Figure out how many lines in the records below hold the string "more". That number alone is the answer.

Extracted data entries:
_ _ _

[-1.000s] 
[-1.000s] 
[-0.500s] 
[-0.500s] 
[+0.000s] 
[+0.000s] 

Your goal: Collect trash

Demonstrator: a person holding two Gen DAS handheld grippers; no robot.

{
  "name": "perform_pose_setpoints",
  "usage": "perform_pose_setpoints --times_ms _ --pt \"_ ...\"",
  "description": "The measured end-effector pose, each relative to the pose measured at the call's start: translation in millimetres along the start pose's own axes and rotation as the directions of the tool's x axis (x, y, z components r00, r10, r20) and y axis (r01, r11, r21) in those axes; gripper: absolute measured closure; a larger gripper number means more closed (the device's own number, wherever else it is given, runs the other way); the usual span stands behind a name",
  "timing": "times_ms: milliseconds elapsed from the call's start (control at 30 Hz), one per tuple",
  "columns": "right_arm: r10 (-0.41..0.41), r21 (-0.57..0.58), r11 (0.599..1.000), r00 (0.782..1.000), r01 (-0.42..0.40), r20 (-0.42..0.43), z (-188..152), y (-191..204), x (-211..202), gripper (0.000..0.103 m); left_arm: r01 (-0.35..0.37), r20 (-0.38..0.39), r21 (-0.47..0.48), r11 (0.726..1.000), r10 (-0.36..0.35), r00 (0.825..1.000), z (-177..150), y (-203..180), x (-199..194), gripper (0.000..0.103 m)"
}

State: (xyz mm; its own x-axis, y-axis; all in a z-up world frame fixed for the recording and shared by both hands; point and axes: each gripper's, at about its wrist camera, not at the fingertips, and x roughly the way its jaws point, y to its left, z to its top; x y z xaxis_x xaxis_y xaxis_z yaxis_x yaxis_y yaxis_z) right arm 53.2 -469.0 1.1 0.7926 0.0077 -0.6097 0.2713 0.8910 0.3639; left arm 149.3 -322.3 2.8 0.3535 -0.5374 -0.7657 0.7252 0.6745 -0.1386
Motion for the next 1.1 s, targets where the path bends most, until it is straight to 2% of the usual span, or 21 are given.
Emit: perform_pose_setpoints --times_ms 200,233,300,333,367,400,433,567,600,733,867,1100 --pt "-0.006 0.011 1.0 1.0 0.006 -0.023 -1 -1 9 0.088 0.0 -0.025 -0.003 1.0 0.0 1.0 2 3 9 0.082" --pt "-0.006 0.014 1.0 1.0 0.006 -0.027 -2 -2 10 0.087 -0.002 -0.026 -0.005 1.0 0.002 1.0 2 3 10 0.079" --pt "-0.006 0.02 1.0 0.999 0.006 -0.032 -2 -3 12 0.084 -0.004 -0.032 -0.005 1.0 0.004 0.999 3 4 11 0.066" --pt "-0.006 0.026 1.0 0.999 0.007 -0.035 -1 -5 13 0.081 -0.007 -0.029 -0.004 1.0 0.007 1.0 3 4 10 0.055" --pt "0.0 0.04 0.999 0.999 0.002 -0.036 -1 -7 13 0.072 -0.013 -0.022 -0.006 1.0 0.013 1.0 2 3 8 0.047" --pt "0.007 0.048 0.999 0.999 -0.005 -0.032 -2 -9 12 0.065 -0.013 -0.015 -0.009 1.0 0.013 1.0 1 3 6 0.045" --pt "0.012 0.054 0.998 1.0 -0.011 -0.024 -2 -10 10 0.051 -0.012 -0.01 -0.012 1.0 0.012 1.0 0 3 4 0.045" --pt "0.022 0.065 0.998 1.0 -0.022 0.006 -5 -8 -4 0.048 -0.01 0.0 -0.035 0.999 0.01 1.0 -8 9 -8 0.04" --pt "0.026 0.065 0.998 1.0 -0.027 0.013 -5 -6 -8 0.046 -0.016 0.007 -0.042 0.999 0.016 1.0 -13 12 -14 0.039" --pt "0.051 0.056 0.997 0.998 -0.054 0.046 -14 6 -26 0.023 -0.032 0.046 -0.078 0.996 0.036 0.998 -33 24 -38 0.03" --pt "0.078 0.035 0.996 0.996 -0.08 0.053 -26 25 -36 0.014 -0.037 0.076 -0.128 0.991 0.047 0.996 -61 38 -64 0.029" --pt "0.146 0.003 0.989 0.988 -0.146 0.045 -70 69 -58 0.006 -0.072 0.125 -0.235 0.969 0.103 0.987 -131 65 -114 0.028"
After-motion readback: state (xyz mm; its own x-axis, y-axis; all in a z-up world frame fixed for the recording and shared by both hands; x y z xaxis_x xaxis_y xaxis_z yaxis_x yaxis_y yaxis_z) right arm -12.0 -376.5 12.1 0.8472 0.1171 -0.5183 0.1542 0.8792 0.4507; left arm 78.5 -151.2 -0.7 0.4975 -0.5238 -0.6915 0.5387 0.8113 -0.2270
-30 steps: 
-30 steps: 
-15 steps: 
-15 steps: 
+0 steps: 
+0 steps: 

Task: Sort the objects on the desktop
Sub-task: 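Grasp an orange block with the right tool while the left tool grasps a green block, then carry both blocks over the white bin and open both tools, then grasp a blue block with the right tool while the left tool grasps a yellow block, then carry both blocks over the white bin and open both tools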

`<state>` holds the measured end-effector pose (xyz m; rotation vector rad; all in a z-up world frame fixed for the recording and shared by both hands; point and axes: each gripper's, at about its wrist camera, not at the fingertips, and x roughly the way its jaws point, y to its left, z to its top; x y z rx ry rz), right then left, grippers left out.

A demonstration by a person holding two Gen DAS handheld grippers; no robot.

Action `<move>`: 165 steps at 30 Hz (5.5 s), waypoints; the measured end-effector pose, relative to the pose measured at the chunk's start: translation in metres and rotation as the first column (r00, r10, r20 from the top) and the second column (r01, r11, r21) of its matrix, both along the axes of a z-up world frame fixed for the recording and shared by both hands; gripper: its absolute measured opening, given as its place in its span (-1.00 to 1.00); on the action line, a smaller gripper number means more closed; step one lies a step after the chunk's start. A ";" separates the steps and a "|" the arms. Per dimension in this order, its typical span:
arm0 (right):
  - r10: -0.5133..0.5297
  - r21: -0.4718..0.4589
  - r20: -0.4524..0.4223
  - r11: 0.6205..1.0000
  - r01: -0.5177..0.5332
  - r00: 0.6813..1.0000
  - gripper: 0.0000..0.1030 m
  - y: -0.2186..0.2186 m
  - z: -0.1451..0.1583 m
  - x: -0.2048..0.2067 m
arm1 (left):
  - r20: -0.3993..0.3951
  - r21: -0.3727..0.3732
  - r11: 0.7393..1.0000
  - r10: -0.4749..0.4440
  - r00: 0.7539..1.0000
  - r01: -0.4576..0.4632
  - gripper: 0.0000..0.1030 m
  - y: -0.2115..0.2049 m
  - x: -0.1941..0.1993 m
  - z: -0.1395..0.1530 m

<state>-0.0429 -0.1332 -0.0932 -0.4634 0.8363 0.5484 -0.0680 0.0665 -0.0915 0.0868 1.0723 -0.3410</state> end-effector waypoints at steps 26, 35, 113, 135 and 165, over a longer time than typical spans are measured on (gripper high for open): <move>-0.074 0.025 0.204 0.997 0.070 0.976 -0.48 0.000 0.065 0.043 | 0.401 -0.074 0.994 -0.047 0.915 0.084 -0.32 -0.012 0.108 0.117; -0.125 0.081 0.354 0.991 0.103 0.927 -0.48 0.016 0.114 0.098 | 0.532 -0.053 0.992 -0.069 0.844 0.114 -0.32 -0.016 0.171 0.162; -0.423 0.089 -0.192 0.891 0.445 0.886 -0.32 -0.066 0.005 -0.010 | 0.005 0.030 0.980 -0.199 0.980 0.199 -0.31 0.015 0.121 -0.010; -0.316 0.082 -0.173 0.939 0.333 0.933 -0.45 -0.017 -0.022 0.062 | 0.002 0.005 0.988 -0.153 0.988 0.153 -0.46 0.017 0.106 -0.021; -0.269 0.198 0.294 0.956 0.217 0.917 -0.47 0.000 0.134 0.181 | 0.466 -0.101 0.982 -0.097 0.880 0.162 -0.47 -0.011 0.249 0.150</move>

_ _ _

Answer to the exercise
2